To assess the incidence of depression in the course of AD and to determine which non-pharmacological treatment (NPT) is most effective in preventing psychopathological symptoms.

Methods:

We conducted a longitudinal, non-inferiority and equivalence randomized clinical trial, repeated-measures design, with a control group and three experimental treatments: mindfulness, cognitive stimulation, and relaxation. Each experimental group performed three weekly sessions for two years. The pharmacological treatment of all participants was donepezil (10 mg). Participants were patients with probable AD without diagnosed depression from the public neurology services of the Canary Health Service, Spain. Psychological evaluation was performed using the Geriatric Depression Scale (GDS), Hamilton Depression Rating Scale (HDRS), and Neuropsychiatric Inventory (NPI-Q). The statistical analysis included only patients who attended at least 75% of the sessions. A nonparametric, repeated-measures analysis was performed with Kruskal-Wallis H test and between-group differences with Mann-Whitney U test with Bonferroni correction (p < 0.008).
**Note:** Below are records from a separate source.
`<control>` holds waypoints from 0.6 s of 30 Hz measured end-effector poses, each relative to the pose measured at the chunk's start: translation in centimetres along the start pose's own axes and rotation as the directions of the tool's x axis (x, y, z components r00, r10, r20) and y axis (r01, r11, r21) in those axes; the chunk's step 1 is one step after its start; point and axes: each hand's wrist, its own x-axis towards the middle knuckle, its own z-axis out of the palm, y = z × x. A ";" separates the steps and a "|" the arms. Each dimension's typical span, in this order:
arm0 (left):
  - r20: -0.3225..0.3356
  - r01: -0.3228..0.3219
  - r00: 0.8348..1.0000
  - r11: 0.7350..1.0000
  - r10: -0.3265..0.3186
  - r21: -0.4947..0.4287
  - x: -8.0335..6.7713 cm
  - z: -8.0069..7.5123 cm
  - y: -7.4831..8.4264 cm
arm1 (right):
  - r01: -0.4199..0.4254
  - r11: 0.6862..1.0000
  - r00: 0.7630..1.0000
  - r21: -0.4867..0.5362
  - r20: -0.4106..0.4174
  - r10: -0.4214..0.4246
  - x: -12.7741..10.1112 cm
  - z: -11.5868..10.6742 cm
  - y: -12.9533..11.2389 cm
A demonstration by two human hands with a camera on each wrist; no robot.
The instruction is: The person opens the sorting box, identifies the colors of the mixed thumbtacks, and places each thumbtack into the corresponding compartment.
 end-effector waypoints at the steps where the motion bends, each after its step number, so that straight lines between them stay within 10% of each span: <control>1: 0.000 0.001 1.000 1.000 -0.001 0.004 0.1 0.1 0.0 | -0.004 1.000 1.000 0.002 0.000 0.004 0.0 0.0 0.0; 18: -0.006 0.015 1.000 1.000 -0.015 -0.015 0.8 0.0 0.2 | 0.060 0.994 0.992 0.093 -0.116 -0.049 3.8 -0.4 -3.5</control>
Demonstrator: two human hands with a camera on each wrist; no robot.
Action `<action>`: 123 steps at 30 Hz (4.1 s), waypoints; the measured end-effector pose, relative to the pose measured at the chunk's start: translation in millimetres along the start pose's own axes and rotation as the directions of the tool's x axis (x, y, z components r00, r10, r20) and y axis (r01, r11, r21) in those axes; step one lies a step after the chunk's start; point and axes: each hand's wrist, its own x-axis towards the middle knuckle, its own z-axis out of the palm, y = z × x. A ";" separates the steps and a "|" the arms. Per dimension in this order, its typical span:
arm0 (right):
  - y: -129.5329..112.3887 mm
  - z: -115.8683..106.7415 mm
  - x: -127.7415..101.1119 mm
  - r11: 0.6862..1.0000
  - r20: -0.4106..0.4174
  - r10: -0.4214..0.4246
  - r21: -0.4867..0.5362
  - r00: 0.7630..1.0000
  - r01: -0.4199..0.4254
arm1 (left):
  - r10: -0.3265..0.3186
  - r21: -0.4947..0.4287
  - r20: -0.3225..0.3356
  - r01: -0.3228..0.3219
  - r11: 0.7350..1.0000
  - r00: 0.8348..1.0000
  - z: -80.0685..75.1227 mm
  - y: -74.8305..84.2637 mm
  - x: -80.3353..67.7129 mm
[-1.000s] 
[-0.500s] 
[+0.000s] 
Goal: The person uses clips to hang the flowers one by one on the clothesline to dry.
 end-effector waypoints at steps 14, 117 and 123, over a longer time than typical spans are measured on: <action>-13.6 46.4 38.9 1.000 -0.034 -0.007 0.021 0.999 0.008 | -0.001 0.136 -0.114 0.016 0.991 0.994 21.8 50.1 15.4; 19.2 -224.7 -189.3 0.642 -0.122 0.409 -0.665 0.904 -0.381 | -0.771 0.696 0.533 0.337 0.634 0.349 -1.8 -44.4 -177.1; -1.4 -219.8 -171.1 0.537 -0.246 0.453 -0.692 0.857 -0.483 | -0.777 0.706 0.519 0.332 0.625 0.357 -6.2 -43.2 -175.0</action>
Effect size was calculated with partial eta-squared.

Results:

The results showed significant differences with large effect sizes (η2p>0.14) between mindfulness and the rest of the experimental groups as well as the control in the GDS, HDRS, and NPI-Q scales.

Conclusion:

Compared to the other experimental groups, only mindfulness prevented the onset of depression and other psychopathologies in early-stage AD. Based on its effectiveness in maintaining cognitive functions and preventing psychopathology, we recommend mindfulness as the first-choice NPT for mild to moderate AD.